## What is expected
Look through the records below for the word "with". Report how many lines have it, and only that number.

(Dataset entries)
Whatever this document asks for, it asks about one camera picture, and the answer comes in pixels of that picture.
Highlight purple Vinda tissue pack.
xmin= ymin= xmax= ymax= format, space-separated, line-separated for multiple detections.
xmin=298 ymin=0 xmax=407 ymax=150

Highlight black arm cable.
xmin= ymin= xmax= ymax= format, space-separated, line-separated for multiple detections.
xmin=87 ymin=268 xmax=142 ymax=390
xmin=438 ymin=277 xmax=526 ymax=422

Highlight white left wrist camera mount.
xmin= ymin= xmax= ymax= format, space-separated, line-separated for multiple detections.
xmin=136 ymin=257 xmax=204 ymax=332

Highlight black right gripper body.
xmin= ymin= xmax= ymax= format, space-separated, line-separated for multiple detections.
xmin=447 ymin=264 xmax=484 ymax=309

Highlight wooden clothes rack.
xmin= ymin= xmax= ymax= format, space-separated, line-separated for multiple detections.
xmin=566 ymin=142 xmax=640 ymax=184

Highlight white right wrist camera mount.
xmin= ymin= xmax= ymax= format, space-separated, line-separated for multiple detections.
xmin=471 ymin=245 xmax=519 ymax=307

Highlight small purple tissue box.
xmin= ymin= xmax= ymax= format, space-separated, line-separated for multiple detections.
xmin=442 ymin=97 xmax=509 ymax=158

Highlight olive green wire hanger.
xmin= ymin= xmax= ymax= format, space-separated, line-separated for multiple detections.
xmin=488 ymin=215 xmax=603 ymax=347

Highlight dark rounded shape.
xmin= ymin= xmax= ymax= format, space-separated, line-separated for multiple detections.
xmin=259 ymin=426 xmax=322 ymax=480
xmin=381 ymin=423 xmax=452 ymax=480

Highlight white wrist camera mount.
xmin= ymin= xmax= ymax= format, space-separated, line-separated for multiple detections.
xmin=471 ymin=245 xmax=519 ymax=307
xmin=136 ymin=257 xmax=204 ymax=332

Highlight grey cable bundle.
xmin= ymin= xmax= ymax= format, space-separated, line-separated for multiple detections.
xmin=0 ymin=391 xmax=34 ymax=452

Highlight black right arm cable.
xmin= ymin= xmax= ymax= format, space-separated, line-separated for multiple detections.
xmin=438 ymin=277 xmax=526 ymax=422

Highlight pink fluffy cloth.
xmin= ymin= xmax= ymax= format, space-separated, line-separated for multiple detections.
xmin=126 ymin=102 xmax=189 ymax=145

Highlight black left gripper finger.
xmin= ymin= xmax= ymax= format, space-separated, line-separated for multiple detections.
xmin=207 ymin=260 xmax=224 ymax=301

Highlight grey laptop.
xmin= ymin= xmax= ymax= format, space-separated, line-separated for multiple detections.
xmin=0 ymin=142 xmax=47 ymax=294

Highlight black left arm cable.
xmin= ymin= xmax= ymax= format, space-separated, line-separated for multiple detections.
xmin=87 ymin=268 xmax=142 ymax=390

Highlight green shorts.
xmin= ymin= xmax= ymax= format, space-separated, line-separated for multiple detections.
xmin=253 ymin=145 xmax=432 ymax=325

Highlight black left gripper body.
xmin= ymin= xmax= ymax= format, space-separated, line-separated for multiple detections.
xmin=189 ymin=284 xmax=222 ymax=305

--

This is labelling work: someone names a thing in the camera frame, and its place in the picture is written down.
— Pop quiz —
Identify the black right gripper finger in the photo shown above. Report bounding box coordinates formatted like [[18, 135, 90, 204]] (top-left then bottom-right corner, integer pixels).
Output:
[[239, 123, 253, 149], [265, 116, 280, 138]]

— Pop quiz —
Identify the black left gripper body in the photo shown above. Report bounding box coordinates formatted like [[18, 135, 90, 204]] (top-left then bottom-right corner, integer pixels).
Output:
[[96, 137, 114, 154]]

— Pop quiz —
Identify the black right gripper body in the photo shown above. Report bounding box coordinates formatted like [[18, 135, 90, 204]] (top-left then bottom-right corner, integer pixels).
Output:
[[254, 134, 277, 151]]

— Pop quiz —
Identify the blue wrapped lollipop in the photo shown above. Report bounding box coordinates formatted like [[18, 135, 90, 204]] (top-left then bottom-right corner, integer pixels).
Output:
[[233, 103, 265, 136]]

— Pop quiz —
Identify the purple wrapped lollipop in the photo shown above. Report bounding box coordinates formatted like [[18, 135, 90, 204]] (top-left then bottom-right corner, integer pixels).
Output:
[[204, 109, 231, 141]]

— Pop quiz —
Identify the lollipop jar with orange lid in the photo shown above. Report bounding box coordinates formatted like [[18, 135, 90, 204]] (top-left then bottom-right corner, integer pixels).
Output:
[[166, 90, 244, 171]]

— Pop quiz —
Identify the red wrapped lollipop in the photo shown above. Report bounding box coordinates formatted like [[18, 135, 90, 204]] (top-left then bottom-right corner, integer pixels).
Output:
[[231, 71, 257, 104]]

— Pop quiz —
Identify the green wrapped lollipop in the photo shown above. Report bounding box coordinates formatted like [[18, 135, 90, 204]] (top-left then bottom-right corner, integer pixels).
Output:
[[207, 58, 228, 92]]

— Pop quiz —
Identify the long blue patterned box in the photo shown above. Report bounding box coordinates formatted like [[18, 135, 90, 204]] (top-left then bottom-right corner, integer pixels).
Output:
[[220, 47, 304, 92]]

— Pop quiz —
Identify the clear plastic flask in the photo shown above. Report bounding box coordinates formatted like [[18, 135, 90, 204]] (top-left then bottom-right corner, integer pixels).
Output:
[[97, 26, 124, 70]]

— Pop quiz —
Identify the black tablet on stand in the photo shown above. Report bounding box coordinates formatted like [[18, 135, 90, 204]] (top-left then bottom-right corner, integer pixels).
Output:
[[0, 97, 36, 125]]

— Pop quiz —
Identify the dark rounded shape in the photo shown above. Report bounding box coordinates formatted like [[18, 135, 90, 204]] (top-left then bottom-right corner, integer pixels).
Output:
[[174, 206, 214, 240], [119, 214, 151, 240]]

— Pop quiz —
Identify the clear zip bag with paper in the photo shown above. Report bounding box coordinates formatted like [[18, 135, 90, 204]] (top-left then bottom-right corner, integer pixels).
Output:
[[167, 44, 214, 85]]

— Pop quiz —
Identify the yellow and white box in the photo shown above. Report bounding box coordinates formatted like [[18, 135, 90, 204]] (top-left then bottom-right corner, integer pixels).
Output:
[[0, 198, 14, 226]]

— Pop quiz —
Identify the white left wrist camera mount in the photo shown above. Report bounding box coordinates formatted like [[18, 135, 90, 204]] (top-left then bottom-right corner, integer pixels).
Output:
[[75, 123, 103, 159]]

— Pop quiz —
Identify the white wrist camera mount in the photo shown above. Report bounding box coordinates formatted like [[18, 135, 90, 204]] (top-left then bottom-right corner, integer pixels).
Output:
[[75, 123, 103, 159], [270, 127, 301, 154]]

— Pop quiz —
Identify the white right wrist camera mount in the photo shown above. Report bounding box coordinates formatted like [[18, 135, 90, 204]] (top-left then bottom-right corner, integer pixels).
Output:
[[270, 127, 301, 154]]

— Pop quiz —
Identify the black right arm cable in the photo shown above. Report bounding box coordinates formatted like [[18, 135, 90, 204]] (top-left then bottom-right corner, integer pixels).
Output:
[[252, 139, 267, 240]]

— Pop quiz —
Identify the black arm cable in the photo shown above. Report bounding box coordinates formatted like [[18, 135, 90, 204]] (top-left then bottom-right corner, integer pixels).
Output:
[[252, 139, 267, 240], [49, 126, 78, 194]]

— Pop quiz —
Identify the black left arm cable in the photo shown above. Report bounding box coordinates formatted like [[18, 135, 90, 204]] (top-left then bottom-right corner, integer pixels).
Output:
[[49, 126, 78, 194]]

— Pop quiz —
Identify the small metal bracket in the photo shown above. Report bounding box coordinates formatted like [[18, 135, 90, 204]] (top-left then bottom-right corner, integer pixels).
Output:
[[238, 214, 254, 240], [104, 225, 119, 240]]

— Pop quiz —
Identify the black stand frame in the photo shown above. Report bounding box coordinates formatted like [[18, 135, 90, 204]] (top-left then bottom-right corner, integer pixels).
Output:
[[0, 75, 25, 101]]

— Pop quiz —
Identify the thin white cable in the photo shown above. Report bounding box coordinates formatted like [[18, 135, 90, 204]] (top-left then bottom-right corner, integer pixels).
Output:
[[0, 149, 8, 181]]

## Response
2